TASK DIRECTIONS: In the material below, find the line that contains "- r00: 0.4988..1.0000" and the line that contains "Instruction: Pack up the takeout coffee", then write out exactly those two lines and everything between them.
TASK DATA: Begin
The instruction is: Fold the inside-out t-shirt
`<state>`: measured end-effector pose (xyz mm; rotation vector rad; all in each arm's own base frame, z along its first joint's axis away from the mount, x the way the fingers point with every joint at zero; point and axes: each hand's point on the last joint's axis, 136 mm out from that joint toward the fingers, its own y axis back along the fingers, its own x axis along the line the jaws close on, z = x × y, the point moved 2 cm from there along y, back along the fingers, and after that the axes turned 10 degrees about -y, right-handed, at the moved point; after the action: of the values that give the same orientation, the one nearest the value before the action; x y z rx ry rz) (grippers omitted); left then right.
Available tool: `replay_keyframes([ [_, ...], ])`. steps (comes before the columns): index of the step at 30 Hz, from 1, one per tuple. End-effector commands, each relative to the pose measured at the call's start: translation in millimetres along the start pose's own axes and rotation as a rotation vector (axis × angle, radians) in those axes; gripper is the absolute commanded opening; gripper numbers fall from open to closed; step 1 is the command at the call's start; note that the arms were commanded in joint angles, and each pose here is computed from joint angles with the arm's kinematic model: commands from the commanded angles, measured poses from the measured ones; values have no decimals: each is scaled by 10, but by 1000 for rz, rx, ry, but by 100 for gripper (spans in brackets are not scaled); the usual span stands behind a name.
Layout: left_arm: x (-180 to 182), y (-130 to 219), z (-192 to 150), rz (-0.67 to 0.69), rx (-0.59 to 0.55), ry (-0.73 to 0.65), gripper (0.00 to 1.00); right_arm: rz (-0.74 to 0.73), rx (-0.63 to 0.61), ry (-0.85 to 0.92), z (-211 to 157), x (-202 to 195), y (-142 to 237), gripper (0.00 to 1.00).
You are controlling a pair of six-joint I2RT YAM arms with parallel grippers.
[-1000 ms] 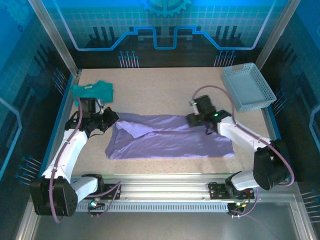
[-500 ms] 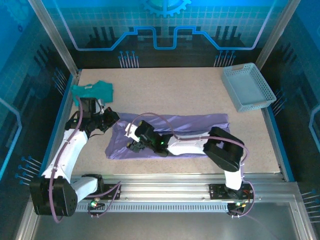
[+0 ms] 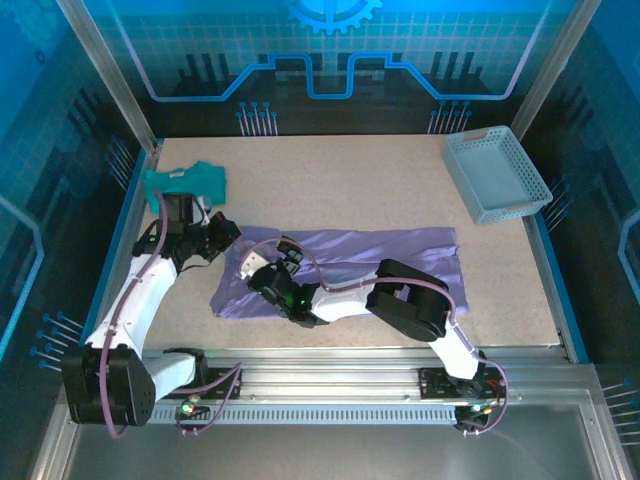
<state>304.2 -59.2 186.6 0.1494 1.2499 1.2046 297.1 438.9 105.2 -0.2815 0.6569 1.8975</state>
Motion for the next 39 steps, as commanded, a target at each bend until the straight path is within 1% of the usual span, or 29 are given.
replay_keyframes([
  [1, -10, -22, -10, -22, 7, 19, 0, -118, -39, -13, 109, -132, 63, 98],
  [5, 8, -30, -3, -17, 5, 23, 0, -146, -29, 10, 83, -205, 98, 93],
  [9, 38, -49, -18, -8, 11, 28, 0, -130, -11, 18, 79, -273, 204, 86],
  [16, 139, -41, -76, 41, 14, 20, 0, -60, 45, 42, -16, -375, 399, 62],
  [18, 165, -46, -97, 48, 15, 21, 0, -30, 60, 51, -57, -382, 432, 51],
  [22, 216, -60, -149, 60, 24, 26, 0, 44, 76, 72, -117, -361, 475, 35],
  [26, 287, -81, -236, 72, 38, 39, 0, 142, 73, 81, -127, -290, 518, 13],
  [27, 308, -89, -269, 74, 45, 45, 0, 163, 91, 99, -184, -285, 528, 7],
  [28, 322, -92, -293, 75, 48, 49, 0, 186, 93, 102, -192, -268, 546, 2],
  [29, 339, -95, -331, 75, 55, 56, 0, 214, 98, 110, -208, -251, 573, 0],
  [31, 378, -103, -418, 78, 75, 69, 0, 264, 107, 121, -245, -225, 625, 0],
  [36, 545, -108, -738, 105, 121, 106, 0, 469, 172, 122, -459, -81, 801, 0],
  [38, 630, -136, -864, 114, 136, 128, 1, 557, 209, 118, -564, -6, 858, 5],
  [39, 668, -147, -905, 120, 137, 133, 4, 603, 229, 122, -612, 34, 896, 9],
])
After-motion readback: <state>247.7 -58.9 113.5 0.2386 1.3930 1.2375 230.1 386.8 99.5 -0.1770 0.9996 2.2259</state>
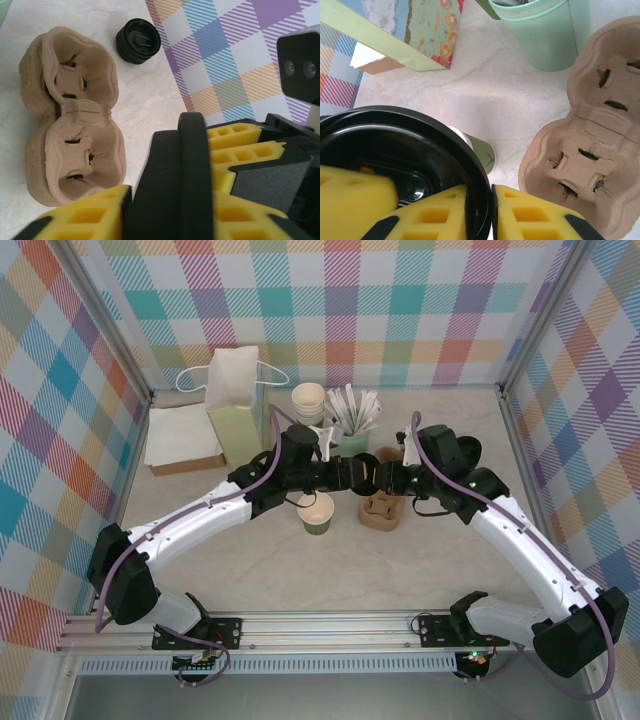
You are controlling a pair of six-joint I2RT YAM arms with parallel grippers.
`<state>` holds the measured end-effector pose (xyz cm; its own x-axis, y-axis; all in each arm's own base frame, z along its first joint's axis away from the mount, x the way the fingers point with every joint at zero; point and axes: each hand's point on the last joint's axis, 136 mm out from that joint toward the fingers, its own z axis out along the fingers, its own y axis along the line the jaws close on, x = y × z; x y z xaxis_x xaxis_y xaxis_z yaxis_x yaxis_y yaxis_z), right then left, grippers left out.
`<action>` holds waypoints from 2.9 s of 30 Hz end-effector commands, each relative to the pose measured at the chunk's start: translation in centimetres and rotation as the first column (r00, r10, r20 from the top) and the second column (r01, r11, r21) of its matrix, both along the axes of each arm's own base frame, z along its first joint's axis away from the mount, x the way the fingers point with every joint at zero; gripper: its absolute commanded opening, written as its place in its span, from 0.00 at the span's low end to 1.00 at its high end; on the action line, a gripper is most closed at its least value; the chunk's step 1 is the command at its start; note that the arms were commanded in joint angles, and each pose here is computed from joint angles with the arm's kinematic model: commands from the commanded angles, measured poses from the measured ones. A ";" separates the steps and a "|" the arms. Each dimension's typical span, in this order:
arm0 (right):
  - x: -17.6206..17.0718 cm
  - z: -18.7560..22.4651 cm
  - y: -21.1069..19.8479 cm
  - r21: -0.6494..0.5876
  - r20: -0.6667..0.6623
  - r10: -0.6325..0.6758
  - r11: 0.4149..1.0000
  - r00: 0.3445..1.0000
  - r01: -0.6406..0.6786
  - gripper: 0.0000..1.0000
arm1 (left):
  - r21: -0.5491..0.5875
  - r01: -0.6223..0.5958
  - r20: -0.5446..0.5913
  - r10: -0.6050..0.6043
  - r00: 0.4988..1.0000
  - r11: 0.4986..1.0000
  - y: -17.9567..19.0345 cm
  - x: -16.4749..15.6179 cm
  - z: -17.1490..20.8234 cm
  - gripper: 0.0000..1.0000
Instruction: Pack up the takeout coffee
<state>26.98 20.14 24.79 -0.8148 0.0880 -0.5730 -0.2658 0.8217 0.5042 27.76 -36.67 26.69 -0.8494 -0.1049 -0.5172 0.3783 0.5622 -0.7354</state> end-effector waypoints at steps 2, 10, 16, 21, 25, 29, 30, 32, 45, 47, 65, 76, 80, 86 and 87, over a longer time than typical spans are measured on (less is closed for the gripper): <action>-0.2 2.3 0.7 0.041 0.051 0.053 0.998 0.997 -0.055 0.26 | 0.039 -0.018 0.051 0.016 0.999 0.999 0.5 -0.1 1.1 0.22; -1.5 4.2 -1.0 0.131 0.097 0.101 0.985 0.990 -0.114 0.56 | 0.075 -0.069 0.121 0.060 0.991 0.995 2.5 0.0 1.9 0.14; -2.4 5.3 -0.8 0.293 0.148 0.199 0.927 0.969 -0.235 0.79 | 0.037 -0.040 0.194 0.032 0.981 0.999 3.2 -0.6 3.3 0.11; -2.8 5.5 0.8 0.358 0.170 0.300 0.869 0.939 -0.342 0.82 | -0.010 0.035 0.255 -0.031 0.966 0.999 2.9 -1.6 4.6 0.10; -2.5 5.7 1.7 0.401 0.175 0.355 0.826 0.918 -0.396 0.81 | -0.042 0.089 0.285 -0.073 0.956 0.995 2.4 -2.3 5.6 0.10; -2.2 5.5 2.2 0.419 0.167 0.380 0.808 0.910 -0.414 0.76 | -0.049 0.096 0.293 -0.077 0.953 0.994 2.4 -2.4 6.0 0.09; -2.1 5.5 2.3 0.422 0.165 0.383 0.805 0.909 -0.416 0.75 | -0.052 0.098 0.294 -0.079 0.953 0.994 2.4 -2.4 6.0 0.09; -2.1 5.4 2.4 0.432 0.159 0.393 0.797 0.906 -0.421 0.71 | -0.059 0.110 0.295 -0.088 0.951 0.992 2.2 -2.6 6.2 0.09; -2.9 5.9 2.9 0.477 0.171 0.435 0.749 0.884 -0.461 0.52 | -0.064 0.124 0.284 -0.101 0.953 0.990 1.6 -2.4 6.2 0.09; -3.0 5.9 3.0 0.477 0.169 0.441 0.746 0.882 -0.465 0.49 | -0.064 0.126 0.283 -0.103 0.954 0.990 1.5 -2.3 6.2 0.09; -2.3 4.0 2.2 0.284 0.151 0.369 0.872 0.917 -0.398 0.14 | 0.050 0.010 0.273 -0.023 0.962 0.999 4.1 -1.7 4.8 0.64; 1.3 1.3 0.3 -0.202 0.267 0.197 0.969 0.943 -0.146 0.11 | 0.099 -0.304 0.075 0.297 0.952 0.948 11.7 -0.6 4.3 0.86; 2.7 2.0 -0.1 -0.345 0.399 0.153 0.938 0.904 -0.006 0.10 | 0.064 -0.448 -0.122 0.453 0.883 0.892 13.8 -0.5 3.8 0.87; 3.6 3.7 2.1 -0.464 0.585 0.207 0.879 0.784 0.114 0.10 | -0.021 -0.601 -0.348 0.558 0.753 0.799 14.6 -0.5 4.4 0.84; 3.6 3.8 2.8 -0.485 0.608 0.234 0.866 0.758 0.121 0.10 | -0.031 -0.624 -0.389 0.566 0.727 0.781 14.6 -0.5 4.4 0.82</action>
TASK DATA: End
RESULT OF THE EXERCISE:
  - r00: 0.4988..1.0000
  - r11: 0.4986..1.0000
  - y: -17.9567..19.0345 cm
  - x: -16.4749..15.6179 cm
  - z: -17.1490..20.8234 cm
  - gripper: 0.0000..1.0000
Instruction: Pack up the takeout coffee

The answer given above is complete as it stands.